== Task directions ==
If a record contains an image, leave the image out and repeat everything else exactly.

== Exercise data ==
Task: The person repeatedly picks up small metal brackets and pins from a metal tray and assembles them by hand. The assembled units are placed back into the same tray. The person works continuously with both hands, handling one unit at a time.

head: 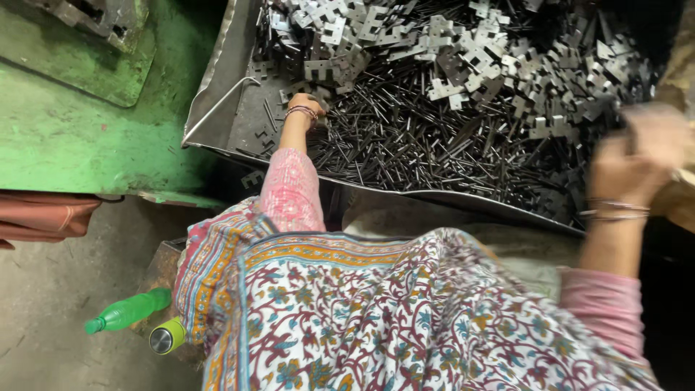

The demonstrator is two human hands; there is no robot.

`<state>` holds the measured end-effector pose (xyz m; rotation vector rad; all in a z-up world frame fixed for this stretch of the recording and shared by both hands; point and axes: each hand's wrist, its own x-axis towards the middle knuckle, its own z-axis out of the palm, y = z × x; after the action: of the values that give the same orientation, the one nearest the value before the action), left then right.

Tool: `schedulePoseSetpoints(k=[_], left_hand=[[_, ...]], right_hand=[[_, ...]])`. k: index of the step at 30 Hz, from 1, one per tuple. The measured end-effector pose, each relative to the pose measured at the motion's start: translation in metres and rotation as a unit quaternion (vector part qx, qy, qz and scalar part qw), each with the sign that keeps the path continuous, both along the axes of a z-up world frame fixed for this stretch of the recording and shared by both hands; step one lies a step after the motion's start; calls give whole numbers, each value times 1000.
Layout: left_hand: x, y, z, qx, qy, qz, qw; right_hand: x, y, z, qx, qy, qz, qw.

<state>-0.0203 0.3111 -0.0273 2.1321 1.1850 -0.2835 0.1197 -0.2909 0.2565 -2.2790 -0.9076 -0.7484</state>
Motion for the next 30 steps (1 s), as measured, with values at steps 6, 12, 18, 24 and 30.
schedulePoseSetpoints(k=[6,12,18,24,30], left_hand=[[27,-74,57,165,-79,-251,951],[40,-228,83,106,-208,-339,912],[67,-338,57,231,-263,-369,861],[95,-380,32,294,-157,-362,871],[99,-373,36,234,-59,-402,883]], right_hand=[[-81,35,-133,-23,218,45,975],[-78,22,-148,26,230,16,973],[-87,32,-137,8,198,-16,980],[-88,33,-132,6,215,-37,976],[-87,32,-132,12,216,-29,976]])
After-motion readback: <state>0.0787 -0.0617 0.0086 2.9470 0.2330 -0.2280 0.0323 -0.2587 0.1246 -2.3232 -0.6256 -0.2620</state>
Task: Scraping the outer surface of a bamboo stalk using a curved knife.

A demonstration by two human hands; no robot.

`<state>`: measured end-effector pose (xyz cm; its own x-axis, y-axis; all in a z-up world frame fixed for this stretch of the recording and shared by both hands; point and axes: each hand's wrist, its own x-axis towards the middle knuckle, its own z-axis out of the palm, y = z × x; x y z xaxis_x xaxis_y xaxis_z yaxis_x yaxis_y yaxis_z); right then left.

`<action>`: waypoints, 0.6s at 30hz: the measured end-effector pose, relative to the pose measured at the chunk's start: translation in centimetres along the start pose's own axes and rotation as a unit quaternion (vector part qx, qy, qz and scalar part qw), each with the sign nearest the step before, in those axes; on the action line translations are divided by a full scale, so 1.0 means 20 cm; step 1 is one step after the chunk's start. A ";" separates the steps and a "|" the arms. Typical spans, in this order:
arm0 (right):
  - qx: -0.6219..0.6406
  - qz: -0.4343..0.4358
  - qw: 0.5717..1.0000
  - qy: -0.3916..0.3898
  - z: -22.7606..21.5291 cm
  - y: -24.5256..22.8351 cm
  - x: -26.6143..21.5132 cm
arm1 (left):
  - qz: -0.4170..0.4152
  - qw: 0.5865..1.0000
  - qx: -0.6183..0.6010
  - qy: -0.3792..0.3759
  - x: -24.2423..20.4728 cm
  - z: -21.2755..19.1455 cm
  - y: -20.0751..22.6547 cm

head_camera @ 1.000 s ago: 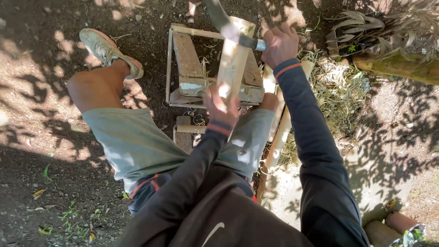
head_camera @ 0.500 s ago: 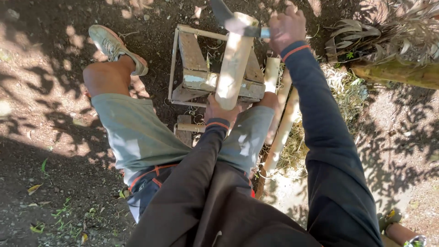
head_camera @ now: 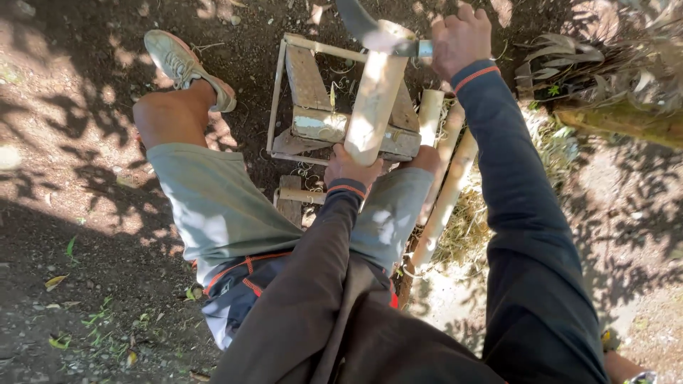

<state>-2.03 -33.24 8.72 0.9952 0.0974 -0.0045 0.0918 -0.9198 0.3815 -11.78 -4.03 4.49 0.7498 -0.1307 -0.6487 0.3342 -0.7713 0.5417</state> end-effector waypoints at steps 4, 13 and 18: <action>-0.021 -0.021 0.992 0.121 0.21 -0.05 -0.15 | 0.022 1.000 -0.012 0.005 0.01 0.01 0.00; 0.010 -0.108 0.994 -0.025 0.07 -0.02 -0.13 | 0.004 1.000 -0.017 -0.011 -0.01 -0.01 0.00; -0.017 -0.048 0.997 0.056 0.14 -0.07 -0.13 | 0.017 1.000 -0.006 -0.005 0.00 0.00 -0.01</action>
<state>-4.56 -33.23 5.70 0.9718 0.2280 0.0598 0.1837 -0.8913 0.4145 -11.77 -3.89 4.49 0.7547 -0.1627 -0.6356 0.3161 -0.7587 0.5696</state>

== Solution to this exercise ==
Task: The person repeatedly picks up small metal brackets and pins from a metal tray and assembles them by hand. The assembled units are placed back into the same tray. The person works continuously with both hands, handling one unit at a time.

head: 

The demonstrator is two human hands; there is no robot.

`<state>` holds the measured end-effector pose (xyz m; rotation vector rad; all in a z-up world frame fixed for this stretch of the recording and shared by both hands; point and axes: each hand's wrist, its own x-axis towards the middle knuckle, its own z-axis out of the palm, y = z × x; after the action: of the values that give the same orientation, the one nearest the value before the action), left then right.

Tool: `schedulePoseSetpoints(k=[_], left_hand=[[_, ...]], right_hand=[[_, ...]])`. k: index of the step at 30 Hz, from 1, one per tuple. The measured end-effector pose, each relative to the pose measured at the motion's start: translation in metres and rotation as a unit quaternion (vector part qx, qy, qz and scalar part qw), each with the sign that keeps the path continuous, both along the axes of a z-up world frame fixed for this stretch of the recording and shared by both hands; step one lies a step after the motion's start; calls give whole numbers, each value times 1000.
Layout: left_hand: x, y, z, qx, qy, qz, qw; right_hand: x, y, z, qx, qy, qz, qw.

<state>-0.0203 0.3111 -0.0273 2.1321 1.1850 -0.2835 0.1197 -0.2909 0.2565 -2.2790 -0.9076 -0.7484</state>
Motion for the next 30 steps (1 s), as measured, with values at steps 6, 12, 18, 24 and 30.
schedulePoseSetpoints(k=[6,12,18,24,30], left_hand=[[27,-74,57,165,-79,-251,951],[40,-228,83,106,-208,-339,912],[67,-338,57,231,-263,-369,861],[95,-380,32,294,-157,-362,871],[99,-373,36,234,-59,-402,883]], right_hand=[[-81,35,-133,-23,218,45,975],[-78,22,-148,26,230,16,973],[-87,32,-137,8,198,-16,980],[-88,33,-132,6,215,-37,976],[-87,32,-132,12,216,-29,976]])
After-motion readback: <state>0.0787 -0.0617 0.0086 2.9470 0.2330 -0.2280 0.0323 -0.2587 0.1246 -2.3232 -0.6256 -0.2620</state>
Task: Scraping the outer surface of a bamboo stalk using a curved knife.

A demonstration by two human hands; no robot.

`<state>`: measured end-effector pose (xyz cm; its own x-axis, y-axis; all in a z-up world frame fixed for this stretch of the recording and shared by both hands; point and axes: each hand's wrist, its own x-axis towards the middle knuckle, its own z-axis out of the palm, y = z × x; x y z xaxis_x xaxis_y xaxis_z yaxis_x yaxis_y yaxis_z); right then left.

`<action>`: waypoints, 0.6s at 30hz: the measured end-effector pose, relative to the pose measured at the chunk's start: translation in centimetres along the start pose's own axes and rotation as a unit quaternion (vector part qx, qy, qz and scalar part qw), each with the sign nearest the step before, in those axes; on the action line translations are divided by a full scale, so 1.0 means 20 cm; step 1 is one step after the chunk's start. A ";" separates the steps and a "|" the arms. Typical spans, in this order:
arm0 (right):
  - qx: -0.6219..0.6406
  - qz: -0.4343..0.4358
  - qw: 0.5717..1.0000
  - qy: -0.3916..0.3898
  - z: -22.7606..21.5291 cm
  - y: -24.5256..22.8351 cm
  - x: -26.6143..21.5132 cm
arm1 (left):
  - qz: -0.4170..0.4152
  - qw: 0.5865..1.0000
  - qx: -0.6183..0.6010
  - qy: -0.3792..0.3759
  - x: -24.2423..20.4728 cm
  - z: -21.2755..19.1455 cm
  - y: -20.0751..22.6547 cm

head_camera @ 1.000 s ago: 
head_camera @ 0.500 s ago: 
head_camera @ now: 

<state>-2.03 -33.24 8.72 0.9952 0.0974 -0.0045 0.0918 -0.9198 0.3815 -11.78 -4.03 4.49 0.7498 -0.1307 -0.6487 0.3342 -0.7713 0.5417</state> end-effector waypoints at steps 4, 13 and 18: <action>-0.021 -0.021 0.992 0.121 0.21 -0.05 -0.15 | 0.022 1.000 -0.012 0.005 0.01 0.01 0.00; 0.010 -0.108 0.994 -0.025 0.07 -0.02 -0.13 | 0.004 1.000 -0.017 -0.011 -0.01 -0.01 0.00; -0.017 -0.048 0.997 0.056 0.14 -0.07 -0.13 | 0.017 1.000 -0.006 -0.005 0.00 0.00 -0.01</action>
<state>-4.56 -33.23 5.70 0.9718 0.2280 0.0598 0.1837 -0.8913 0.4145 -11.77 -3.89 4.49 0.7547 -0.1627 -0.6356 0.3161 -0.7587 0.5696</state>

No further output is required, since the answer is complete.